Oct 27: Shadow in the Cloud (2021)

“A total blast.  80 minutes of delicious, delirious pulp, settling halfway between a creature feature and a radio play.  Not for nothing, it’s also the first time I’ve ever been enthusiastically positive on a Chloë Grace Moretz performance.”  Currently streaming on Hulu or for free (with ads) on Kanopy & Hoopla.

Oct 28: Godzilla vs Hedorah (1973)

“Remains my favorite Godzilla film (at least among the relatively small percentage I’ve seen) and generally one of my all-time favs regardless of genre.  Proto-Hausu psychedelia emerging from a fiercely anti-pollution creature feature.  Perfection.”  Currently streaming on HBO Max and The Criterion Channel.

Oct 29: Monster Brawl (2011)

“This might be the absolute worst movie that I wholeheartedly love. That’s because it mimics the structure & rhythms of a wrestling Pay-Per-View instead of a traditional Movie, which requires the audience to adjust their expectations to the payoffs of that format.  Everything I love & loathe about pro wrestling is present here: the over-the-top characters, the exaggerated cartoon violence, the infuriating marginalization of women outside the ring to Bikini Babe status, all of it.  It’s a pure joy to see (generic versions of) the famous monsters that I also love plugged into that template, especially when the announcers underline the absurdity of the scenario with inane statements like “For the first time in professional sports, folks, we’re witnessing the dead rising from their graves to attack Frankenstein.”  Currently streaming for free (with a library membership) or free (with ads) on Hoopla.
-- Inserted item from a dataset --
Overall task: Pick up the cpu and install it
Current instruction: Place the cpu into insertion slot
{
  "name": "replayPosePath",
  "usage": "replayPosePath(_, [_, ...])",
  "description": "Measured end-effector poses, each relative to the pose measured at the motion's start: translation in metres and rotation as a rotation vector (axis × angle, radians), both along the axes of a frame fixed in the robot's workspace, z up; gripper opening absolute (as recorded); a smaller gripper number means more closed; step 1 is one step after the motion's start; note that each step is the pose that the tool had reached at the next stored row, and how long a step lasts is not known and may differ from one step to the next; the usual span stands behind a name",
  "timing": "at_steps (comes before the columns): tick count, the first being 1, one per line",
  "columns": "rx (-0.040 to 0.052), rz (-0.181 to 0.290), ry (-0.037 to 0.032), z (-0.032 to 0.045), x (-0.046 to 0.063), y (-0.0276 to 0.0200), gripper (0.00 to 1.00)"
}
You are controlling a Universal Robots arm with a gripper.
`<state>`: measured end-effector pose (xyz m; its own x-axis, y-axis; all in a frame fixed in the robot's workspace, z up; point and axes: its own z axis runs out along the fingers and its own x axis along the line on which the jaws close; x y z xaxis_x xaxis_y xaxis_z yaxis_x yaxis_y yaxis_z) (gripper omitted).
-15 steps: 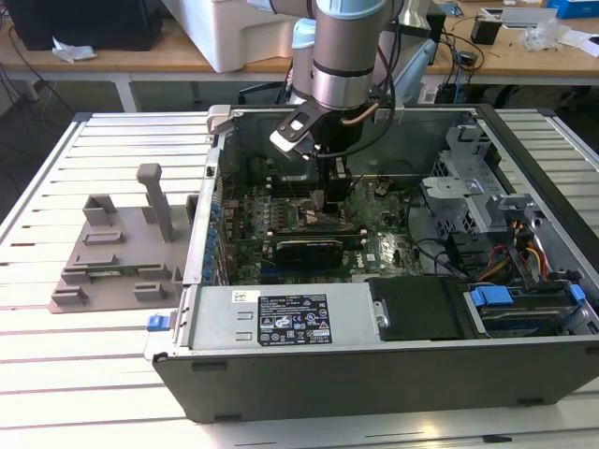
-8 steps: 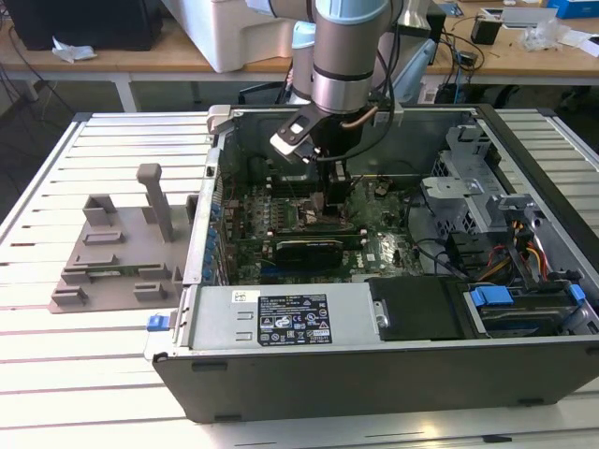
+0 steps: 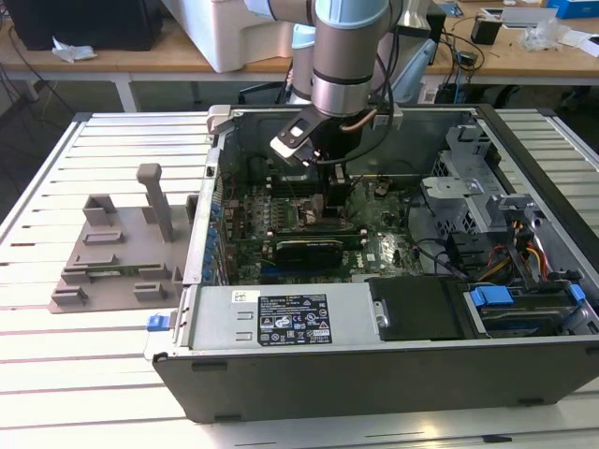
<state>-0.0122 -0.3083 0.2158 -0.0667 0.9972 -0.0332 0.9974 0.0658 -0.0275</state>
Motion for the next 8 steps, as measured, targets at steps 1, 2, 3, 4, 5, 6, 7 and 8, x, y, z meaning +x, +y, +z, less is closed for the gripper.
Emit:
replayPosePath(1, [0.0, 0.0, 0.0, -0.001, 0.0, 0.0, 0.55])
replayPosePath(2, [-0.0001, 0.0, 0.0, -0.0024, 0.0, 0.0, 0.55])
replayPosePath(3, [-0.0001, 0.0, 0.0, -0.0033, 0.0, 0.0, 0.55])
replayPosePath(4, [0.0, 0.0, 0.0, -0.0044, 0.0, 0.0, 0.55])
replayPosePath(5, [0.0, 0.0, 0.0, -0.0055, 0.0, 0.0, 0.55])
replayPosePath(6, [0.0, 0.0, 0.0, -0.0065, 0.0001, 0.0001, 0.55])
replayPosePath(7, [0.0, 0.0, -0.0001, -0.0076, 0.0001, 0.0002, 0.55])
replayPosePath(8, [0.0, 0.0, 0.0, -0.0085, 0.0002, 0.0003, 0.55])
Oct 30: Psycho Goreman (2021)

“The movie I desperately wanted to see made when I was ten years old, by which I mean it’s R-rated Power Rangers.  Can’t say that novelty lands as sweetly in my thirties, especially since the Random! humor is so corny & poisonously self-aware.  All of the practical gore is aces, though, and I really hope kids who are technically too young to watch it sneak it past their parents. Tested my patience for cutesy irony, but could birth a lot of lifelong horror nerds so overall a net good.”  Currently streaming on Shudder or for free (with a library membership) on Hoopla.
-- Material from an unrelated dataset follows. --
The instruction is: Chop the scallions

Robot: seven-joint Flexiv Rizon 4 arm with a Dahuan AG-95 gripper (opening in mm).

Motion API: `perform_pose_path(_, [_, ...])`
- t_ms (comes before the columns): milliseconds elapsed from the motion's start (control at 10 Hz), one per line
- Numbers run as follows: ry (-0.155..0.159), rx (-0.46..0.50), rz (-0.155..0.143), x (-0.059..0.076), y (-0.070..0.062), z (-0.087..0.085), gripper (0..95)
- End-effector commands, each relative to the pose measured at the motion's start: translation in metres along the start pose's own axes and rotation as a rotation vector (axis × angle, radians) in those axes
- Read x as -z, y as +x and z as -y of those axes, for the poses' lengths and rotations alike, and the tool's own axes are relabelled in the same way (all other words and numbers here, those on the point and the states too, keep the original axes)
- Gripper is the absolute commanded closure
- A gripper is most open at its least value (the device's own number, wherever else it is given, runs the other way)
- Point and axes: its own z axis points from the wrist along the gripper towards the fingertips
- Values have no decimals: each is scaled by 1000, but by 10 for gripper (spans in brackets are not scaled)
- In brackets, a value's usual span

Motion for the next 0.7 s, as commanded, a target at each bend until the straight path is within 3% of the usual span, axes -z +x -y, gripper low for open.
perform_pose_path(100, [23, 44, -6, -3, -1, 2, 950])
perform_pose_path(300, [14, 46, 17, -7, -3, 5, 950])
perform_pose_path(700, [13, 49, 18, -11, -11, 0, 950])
Oct 31: Hack-o-Lantern (1988)

“Bargain bin 80s trash that’s half slasher/half variety show: featuring strip teases, belly dances, hair metal music videos, curbside stand-up routines, and amateur Satanic rituals to help pad out the runtime between its kill-by-numbers plotting. Wonderful programming if you’re looking for something vapid that’s set on Halloween night.”  Currently streaming on Shudder or for free (with ads) on Tubi.

-The Swampflix Crew

In the Earth (2021)

Understandably, there have been hundreds of attempts to make timely COVID-era films over the past year and a half. Most of these productions are on the level of Doug Liman’s Locked Down: throwaway novelties of limited scope & budget that’re only worthwhile as cultural time capsules of the minor inconveniences and quirks of daily life that define this never-ending global pandemic for most people surviving it. I’m interested in this burgeoning exploitation genre the way I am with most fad-cinema novelties of the past: disco musicals, aerobics-craze horrors, sports dramas about skateboarders, etc.  There is something especially cynical & dark about exploiting COVID-era “lockdown life”, though, since this particular global “fad” comes with a real-life bodycount in the millions.  From what I’ve seen so far, there have only been three works of COVID cinema that have really grappled with the grief, isolation, and exhaustion of the pandemic: the “screenlife” cyberghost story Host, the Bo Burnham video diary Inside, and Ben Wheatley’s psychedelic folk horror In the Earth.  This is likely a cinematic subject we’ll be unraveling for the rest of our lives, since it affects every last person on the planet, but genuinely great films made in the thick of this ongoing crisis have so far been in short supply.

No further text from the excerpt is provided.